• [ACTION ITEM]:
Copy out the full listing that comes next, exactly.

• [DATA SHOWN]:
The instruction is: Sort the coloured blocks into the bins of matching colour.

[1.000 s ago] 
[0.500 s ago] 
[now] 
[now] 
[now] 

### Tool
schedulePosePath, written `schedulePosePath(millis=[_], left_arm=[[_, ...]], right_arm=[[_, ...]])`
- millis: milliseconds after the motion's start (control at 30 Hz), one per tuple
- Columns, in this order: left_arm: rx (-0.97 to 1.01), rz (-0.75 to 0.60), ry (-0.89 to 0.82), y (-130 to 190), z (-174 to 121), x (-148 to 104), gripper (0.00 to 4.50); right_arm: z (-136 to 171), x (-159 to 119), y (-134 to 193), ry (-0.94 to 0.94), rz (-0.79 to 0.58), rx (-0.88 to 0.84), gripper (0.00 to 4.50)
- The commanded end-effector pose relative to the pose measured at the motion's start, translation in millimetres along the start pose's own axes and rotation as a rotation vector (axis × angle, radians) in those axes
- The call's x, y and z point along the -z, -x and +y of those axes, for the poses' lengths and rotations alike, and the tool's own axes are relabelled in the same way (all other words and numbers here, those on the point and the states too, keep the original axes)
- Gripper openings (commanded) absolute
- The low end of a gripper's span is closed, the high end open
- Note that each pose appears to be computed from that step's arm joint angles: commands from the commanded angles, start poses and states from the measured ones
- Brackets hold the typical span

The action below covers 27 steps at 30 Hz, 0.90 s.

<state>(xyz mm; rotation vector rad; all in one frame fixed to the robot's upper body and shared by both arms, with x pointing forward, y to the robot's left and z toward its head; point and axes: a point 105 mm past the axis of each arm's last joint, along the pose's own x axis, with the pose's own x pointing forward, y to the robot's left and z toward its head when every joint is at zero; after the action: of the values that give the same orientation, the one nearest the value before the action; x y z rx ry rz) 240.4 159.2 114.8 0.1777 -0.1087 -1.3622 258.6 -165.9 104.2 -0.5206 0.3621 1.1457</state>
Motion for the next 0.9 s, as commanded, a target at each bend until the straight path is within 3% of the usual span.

• [RESULT OF THIS TASK]:
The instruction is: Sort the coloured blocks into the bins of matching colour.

[1.000 s ago] 
[0.500 s ago] 
[now] 
[now] 
[now] 

### Tool
schedulePosePath, written `schedulePosePath(millis=[_], left_arm=[[_, ...]], right_arm=[[_, ...]])`
- millis: milliseconds after the motion's start (control at 30 Hz), one per tuple
- Columns, in this order: left_arm: rx (-0.97 to 1.01), rz (-0.75 to 0.60), ry (-0.89 to 0.82), y (-130 to 190), z (-174 to 121), x (-148 to 104), gripper (0.00 to 4.50); right_arm: z (-136 to 171), x (-159 to 119), y (-134 to 193), ry (-0.94 to 0.94), rz (-0.79 to 0.58), rx (-0.88 to 0.84), gripper (0.00 to 4.50)
- The commanded end-effector pose relative to the pose measured at the motion's start, translation in millimetres along the start pose's own axes and rotation as a rotation vector (axis × angle, radians) in those axes
- The call's x, y and z point along the -z, -x and +y of those axes, for the poses' lengths and rotations alike, and the tool's own axes are relabelled in the same way (all other words and numbers here, those on the point and the states too, keep the original axes)
- Gripper openings (commanded) absolute
- The low end of a gripper's span is closed, the high end open
- Note that each pose appears to be computed from that step's arm joint angles: commands from the commanded angles, start poses and states from the measured ones
- Brackets hold the typical span

The action below covers 27 steps at 30 Hz, 0.90 s.

<state>(xyz mm; rotation vector rad; all in one frame fixed to the robot's upper body and shared by both arms, with x pointing forward, y to the robot's left and z toward its head; point and axes: a point 105 mm past the axis of each arm's last joint, along the pose's own x axis, with the pose's own x pointing forward, y to the robot's left and z toward its head when every joint is at zero; after the action: of the values that give the same orientation, the one nearest the value before the action; x y z rx ry rz) 240.4 159.2 114.8 0.1777 -0.1087 -1.3622 258.6 -165.9 104.2 -0.5206 0.3621 1.1457</state>
Motion for the next 0.9 s, as commanded, a target at each bend until the straight path is within 3% of the usual span.

This exercise requires nothing more.